Transparente decoración la del valle por donde anda
el guerrero trocado en cazador, es el fondo de sus guantes
y de los paseos de un joven sudoroso junto al lago.
Segunda
Un cazador es un San Sebastián en el martirio
pero no es presa de un sufrimiento cualquiera
se trata de aquel que vive allá en Palencia
junto al prelado y que es blancor del Greco,
el lugar donde hay menos figura que torso,
menos trazo que músculo en gracia.
Lo demás es puro rostro castellano.
Cazador palentino retratado en plenitud
que no anuncia más vida que un torso
ni más gracia que una escandalosa pose.
Tengo unos guantes que parecen hechos para tocar
la carne de este guerrero devenido presa.
Tercera
  a
César López
En la Ciudad de Dios, la Nueva Alianza
se presenta al que se ríe de las fieras
y anda por los bosques con las memorias
de la pétrea silla donde el guerrero
celebró sus bodas a destiempo
y tejió con un hilo de agua joven,
sus manos de cazador como espigas de trigo,
al fin lleva guantes y las manos
se pueden resguardar de los intrusos.
Son sus Anales unos diminutos papeles
que, al escaparse de ser confundidos con el polvo
y, ante el paso de un nativo,
se deshacen entre los dedos
por el lado frío del despeñadero
donde, de seguro, ya no falta un suicida
meditabundo en la De Trinitate.
Convencido de penetrar las vivencias terrenales
del cuerpo teocéntrico y perturbado por una estrofilla
que suena igual al cascabel de un reptil acechante
hace cortés una genuflexión frente al secreto.
No hay más libro de la Ciudad que el de aquel
polémico descuido del delfín entre tus manos
porque toda ciudad me llena irremediable.
Cuarta
Ya no hay cántico esponsal ni señora del verbo
ahora solo hay cuerpos y poses que deleitan.

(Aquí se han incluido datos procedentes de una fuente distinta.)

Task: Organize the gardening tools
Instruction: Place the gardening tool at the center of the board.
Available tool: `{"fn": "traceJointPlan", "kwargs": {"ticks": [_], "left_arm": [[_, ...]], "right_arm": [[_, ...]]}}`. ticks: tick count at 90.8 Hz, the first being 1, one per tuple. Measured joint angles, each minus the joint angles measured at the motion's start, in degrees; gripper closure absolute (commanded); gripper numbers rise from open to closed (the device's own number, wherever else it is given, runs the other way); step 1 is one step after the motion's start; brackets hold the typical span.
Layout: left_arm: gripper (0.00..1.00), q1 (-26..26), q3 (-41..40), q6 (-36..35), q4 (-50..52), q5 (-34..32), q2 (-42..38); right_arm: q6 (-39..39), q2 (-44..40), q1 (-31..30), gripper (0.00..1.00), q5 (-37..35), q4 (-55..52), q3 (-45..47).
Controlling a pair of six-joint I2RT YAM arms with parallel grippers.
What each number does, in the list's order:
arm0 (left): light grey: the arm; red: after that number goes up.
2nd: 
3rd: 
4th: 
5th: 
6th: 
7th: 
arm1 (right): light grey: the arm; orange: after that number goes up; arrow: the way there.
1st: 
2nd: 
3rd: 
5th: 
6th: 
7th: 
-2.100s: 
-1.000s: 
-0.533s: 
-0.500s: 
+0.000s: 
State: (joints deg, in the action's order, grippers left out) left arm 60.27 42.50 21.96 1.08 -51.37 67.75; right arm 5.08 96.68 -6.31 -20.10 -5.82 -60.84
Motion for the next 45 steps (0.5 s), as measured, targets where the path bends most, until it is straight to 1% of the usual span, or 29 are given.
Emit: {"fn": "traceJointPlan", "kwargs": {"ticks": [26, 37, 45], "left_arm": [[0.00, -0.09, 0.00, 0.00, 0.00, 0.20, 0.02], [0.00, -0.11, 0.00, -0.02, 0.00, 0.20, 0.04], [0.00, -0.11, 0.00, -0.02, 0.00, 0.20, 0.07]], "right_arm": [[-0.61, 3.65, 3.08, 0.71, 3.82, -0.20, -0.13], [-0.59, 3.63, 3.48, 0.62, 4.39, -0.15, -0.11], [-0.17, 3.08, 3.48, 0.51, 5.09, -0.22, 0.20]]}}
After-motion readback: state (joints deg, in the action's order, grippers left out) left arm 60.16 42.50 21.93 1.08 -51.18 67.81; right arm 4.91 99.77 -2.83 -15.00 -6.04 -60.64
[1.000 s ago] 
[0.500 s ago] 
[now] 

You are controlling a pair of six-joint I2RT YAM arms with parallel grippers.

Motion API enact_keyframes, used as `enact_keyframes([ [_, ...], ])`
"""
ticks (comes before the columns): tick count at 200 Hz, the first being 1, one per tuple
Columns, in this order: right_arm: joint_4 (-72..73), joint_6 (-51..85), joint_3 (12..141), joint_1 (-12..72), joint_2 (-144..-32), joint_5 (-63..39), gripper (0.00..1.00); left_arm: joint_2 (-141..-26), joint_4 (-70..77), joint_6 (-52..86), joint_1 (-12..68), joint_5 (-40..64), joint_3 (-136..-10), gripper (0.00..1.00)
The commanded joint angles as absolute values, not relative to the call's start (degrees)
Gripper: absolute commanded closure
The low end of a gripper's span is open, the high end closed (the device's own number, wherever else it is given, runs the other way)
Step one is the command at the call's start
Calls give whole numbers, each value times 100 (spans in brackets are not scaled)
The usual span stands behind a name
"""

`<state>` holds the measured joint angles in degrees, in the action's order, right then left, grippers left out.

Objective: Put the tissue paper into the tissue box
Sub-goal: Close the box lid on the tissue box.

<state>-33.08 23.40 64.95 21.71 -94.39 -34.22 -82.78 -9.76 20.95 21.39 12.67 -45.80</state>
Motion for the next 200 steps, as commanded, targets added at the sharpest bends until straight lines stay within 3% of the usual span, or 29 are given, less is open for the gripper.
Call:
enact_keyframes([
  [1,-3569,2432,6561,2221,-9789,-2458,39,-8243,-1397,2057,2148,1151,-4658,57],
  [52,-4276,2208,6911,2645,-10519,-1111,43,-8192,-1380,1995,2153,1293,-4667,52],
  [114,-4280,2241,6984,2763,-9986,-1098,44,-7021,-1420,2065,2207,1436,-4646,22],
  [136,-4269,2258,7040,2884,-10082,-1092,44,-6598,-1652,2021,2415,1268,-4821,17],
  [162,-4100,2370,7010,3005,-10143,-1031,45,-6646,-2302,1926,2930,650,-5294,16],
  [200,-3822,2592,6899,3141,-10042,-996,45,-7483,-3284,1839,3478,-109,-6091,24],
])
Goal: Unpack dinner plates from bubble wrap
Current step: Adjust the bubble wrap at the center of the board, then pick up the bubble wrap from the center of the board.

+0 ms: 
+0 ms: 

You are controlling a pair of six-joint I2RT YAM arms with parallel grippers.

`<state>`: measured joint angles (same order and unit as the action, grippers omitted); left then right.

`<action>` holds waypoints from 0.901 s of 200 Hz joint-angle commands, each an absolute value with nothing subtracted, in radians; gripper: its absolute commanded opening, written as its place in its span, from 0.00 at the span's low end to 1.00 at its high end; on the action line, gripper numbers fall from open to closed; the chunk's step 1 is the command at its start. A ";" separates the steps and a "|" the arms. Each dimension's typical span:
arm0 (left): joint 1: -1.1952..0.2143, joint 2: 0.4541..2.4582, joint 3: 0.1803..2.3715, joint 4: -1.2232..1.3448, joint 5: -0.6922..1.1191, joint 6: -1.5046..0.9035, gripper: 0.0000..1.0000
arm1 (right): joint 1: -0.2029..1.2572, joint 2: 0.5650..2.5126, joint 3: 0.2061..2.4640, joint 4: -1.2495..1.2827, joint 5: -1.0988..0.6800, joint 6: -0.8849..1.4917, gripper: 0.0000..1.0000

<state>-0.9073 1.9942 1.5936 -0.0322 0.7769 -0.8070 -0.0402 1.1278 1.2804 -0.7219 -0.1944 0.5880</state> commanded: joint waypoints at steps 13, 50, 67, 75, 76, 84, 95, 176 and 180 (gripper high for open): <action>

Tú que de aquel cuaderno de tímida caligrafía
manchado por flores, silvestres y secas,
junto a algún cabello suelto por descuido
dibujaste ese monte, pretexto de la Gloria,
ahora te quedas sin tus atributos
y la huida es una vuelta al goce del viento
que golpea los rostros sin medida.
Quinta
Tú me hablas de aquel charco de las ranas
y de cómo se sienten protegidas
mas yo, bien me conformo con las alas
de esos guantes tejidos por la fina
mano que quiere devenir en sana
disputa sobre las pocas cenizas
de una pregunta que, si alcanza fama,
es porque de algún modo justifica.
La capa larga no es el pulimento,
el favorecido pellejo o entronque,
dónde el charco nos asiente cuerdo.
La rana es el disfraz de aquel que rompe
a cuanto navegante tienda cerco
al todo preguntón de quien es hombre.
Sexta
Más que amante furtivo en la ventana,
soy el cazador que, nocturno y alevoso,
enciende sin pensarlo alguna llama
fría, donde el cantar de los esposos,
se trueca en poca luz para quien trama
cambiar la carne contemplada en gozo
de ser allí trepado por las ramas
aquel juglar que, al deshacerse en trozos,
no deja de inquietar, bien pertrechado,
a todo el que dispuesto a ganar, luzca
una lisonja y obtenga un duro fardo,
con el que se le quite lo frugal,
en donde, quien se sienta algo de raro,
tiene un por qué para deambular.
Séptima
La Ciudad de Dios se ha vuelto más pequeña
porque unos habitan en las entrañas de los otros.